В Карфагене, конечно, к этому выводу пришли гораздо раньше. В 325 г. Цецилиан вернулся в Карфаген из Никеи, но даже участие в великом соборе не избавило его от постоянных нападок донатистов. Через тридцать лет Донат умер в изгнании, но связанный с его именем раскол так и не прекратился. Иного и ожидать было трудно: ведь ненависть враждующих сторон разжигали отнюдь не личные амбиции епископов, а то, чего представителям римской власти, из последних сил пытавшимся поддерживать в Африке порядок, понять было не дано. Когда донатисты хватали враждебного им епископа, раздевали его донага, силой затаскивали его на башню и сбрасывали с неё прямо в навозную кучу, они вели себя так, словно нарочно пытались сбить с толку среднестатистического римского чиновника. Константин довольно быстро осознал, что христианскому единству угрожали богословские разногласия; но причины раскола в Африке крылись отнюдь не в богословии. Речь шла о гораздо более глубокой нетерпимости. Отобрав храм у приверженцев кафолической церкви, донатисты тут же белили его стены, посыпали солью его пол и тщательно мыли всё его убранство. Они верили, что только так можно очистить постройку от скверны: следов тех, кто пошёл на уступки миру сему.
Какой путь следовало избрать, насаждая новый Эдем, рай на земле? Путь донатистов, пытавшихся отгородиться стеной от цепкого бурьяна и признававших лишь те цветники, которые казались им совершенно чистыми от сорняков? Или путь их оппонентов, стремившихся засеять семенами весь мир? «Отчего же вы пытаетесь лишить Его христианских народов всех провинций Востока, и Севера, и даже Запада и бесчисленных островов, которым вы противостоите – одинокие, немногочисленные, строптивые, лишённые даже возможности совместного с ними причастия?» [317]
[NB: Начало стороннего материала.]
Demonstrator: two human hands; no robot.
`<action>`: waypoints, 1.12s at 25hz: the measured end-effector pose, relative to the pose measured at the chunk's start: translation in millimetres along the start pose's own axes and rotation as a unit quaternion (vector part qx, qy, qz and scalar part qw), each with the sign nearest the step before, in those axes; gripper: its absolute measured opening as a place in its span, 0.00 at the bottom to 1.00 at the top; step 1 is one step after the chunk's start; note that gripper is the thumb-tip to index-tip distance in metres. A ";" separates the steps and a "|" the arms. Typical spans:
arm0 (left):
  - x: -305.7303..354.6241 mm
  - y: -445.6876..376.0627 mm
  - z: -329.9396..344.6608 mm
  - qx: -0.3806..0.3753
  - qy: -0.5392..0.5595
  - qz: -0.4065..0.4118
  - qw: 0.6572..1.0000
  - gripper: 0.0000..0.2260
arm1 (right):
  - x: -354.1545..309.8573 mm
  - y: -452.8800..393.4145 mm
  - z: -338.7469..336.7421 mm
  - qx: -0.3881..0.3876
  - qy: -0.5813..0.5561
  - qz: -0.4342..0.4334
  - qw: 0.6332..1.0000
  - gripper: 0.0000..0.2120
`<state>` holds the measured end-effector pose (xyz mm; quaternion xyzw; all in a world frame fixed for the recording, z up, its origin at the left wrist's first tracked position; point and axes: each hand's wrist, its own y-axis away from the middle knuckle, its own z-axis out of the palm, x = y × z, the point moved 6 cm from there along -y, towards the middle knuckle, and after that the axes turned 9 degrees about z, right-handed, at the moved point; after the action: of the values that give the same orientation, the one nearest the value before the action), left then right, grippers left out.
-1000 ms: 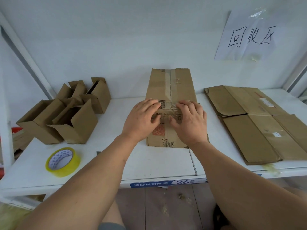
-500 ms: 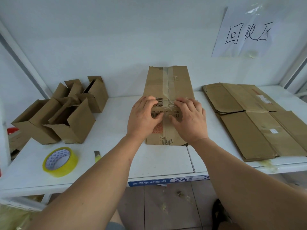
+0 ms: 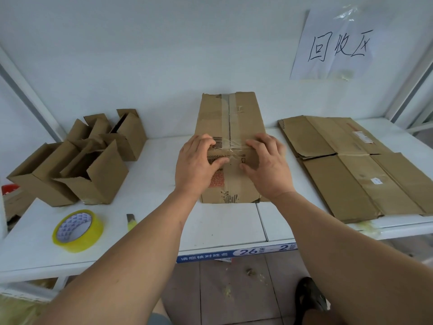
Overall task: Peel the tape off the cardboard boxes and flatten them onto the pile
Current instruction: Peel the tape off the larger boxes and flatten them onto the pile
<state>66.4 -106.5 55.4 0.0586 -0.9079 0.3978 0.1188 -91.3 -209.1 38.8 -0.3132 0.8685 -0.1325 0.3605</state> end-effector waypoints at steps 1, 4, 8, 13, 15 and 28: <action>-1.2 0.7 -0.7 -0.008 0.006 0.002 1.000 0.22 | -0.1 0.7 0.8 0.001 -0.001 0.005 1.000 0.27; -4.5 3.1 -1.5 -0.035 0.017 0.007 0.999 0.21 | -1.0 1.4 3.1 -0.005 -0.001 0.020 1.000 0.27; 0.9 4.7 -0.6 0.015 0.009 0.001 1.000 0.20 | -2.9 2.4 3.7 0.004 -0.007 0.016 1.000 0.26; 0.1 6.2 2.2 0.035 0.007 -0.003 0.999 0.20 | -2.6 1.9 5.3 0.017 -0.011 0.017 1.000 0.26; 0.3 5.1 2.8 0.037 0.007 -0.011 0.999 0.20 | -2.7 1.7 6.3 0.019 -0.012 0.019 1.000 0.26; -8.4 3.6 -3.3 0.014 0.079 -0.008 0.997 0.16 | -27.0 5.8 15.6 0.068 0.060 0.113 0.990 0.35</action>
<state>74.3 -101.5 52.7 0.0357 -0.8894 0.4129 0.1928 -68.1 -187.5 39.8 -0.1797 0.9073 -0.1679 0.3409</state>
Противостояние этих двух точек зрения породило взаимную неприязнь – сколь бы непостижимой ни казалась она людям, далёким от традиций Церкви Африки. И преодолеть эту неприязнь так и не получилось. Интерес Константина к донатистскому расколу оказался кратковременным: вскоре ему пришлось уделить внимание более насущным вопросам. Беспорядки, возникшие в Африке из-за конфликта донатистов и приверженцев кафолической церкви, не сказывались на регулярных поставках зерна из провинции в Рим, поэтому вскоре конфликтующие стороны оказались предоставлены сами себе. Тянулись десятилетия, ни Цецилиана, ни Доната давно уже не было в живых, но убийства не прекращались, пропасть между сторонами конфликта становилась всё шире, а уверенность каждой из них в собственной правоте лишь крепла.Это было первое в истории непосредственное противостояние двух ключевых позиций, определяющих поведение христиан, – причём открытое, развернувшееся на глазах у целой римской провинции. Народ Божий – это лишь избранные праведники или, наоборот, стадо грешников? Однозначный ответ на этот вопрос так и не был найден. Благодаря усилиям епископов кафолической церкви донатизм остался маргинальным течением, изолированным от всего христианского мира; но точка зрения, лежавшая в основе донатизма, была слишком привлекательной, чтобы её можно было окончательно искоренить. Донатизм оказался знамением будущего, полного новых и радикальных идей. В истории христианства горячее желание отречься от порочного и осквернённого мира и, не делая ему никаких уступок, устремиться к абсолютной чистоте, будет возникать у верующих снова и снова. Последствия этих порывов ощутит, в конечном итоге, не только Церковь; пройдут века, и эта тенденция станет играть определяющую роль в политике. Признав Христа своим Господом, Константин поместил в сердце своей империи доселе невиданный, непредсказуемый и нестабильный источник власти.
V. Благотворительность
Пессинунт, 362 г.
Проезжая через Галатию, новый император обнаруживал в каждом посещённом им храме следы упадка. Со статуй осыпалась старая краска; на алтарях не было видно свежих пятен крови. Нескольких десятилетий хватило, чтобы горделивое великолепие древних богов превратилось в ничтожную немощь. Пожалуй, заметнее всего это было в Пессинунте. Этот город с незапамятных времён считался обителью Кибелы. Когда-то им правили её оскоплённые жрецы. Именно отсюда в 204 г. до н. э. в Рим привезли первую статую Матери богов; и спустя половину тысячелетия сюда по-прежнему прибывали паломники. Но их было с каждым годом всё меньше. Даже Пессинунт ускользал из-под власти Кибелы; и громада её храма, веками господствовавшая над городом, свидетельствовала уже не о могуществе богини, а об угасании её культа.